◆ Brief ◆
Using the data below, count the lines where "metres" appears, and answer with the number alone.

◆ Data below ◆
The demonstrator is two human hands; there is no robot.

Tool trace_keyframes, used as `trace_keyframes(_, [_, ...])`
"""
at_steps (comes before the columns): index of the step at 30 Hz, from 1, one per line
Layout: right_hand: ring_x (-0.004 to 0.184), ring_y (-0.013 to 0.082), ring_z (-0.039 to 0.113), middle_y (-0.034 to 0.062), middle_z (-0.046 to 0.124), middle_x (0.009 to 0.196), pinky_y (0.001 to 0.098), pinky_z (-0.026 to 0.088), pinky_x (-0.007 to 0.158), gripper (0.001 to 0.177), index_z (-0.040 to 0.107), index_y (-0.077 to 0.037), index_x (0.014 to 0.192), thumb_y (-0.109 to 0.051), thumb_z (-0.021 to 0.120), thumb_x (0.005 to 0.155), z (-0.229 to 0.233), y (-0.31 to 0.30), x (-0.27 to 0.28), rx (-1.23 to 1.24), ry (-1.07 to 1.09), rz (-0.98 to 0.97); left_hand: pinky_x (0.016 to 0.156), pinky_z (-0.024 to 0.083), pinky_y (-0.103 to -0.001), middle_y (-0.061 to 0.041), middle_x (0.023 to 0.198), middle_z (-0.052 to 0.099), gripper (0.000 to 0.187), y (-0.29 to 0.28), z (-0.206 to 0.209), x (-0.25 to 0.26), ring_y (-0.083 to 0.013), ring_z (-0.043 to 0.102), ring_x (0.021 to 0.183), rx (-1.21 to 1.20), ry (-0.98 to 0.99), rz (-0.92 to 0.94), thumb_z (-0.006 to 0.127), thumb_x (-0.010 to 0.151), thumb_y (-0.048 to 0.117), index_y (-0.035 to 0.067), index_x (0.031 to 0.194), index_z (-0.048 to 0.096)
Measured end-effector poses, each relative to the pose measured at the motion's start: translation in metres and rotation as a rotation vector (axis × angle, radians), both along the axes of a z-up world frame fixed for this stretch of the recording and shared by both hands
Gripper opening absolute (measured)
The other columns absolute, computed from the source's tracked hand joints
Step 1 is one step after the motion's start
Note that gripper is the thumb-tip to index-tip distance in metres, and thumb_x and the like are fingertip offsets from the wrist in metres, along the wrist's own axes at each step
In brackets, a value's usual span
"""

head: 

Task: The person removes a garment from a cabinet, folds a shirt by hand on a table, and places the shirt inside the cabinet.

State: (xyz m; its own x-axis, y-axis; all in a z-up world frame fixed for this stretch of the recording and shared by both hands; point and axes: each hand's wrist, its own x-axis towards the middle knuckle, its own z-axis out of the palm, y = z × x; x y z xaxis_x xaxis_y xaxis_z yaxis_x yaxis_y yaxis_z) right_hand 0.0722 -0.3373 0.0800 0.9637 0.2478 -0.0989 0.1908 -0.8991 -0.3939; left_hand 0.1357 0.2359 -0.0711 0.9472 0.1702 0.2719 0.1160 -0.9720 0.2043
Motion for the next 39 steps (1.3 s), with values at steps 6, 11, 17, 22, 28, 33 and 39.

◆ Solution for this exercise ◆
2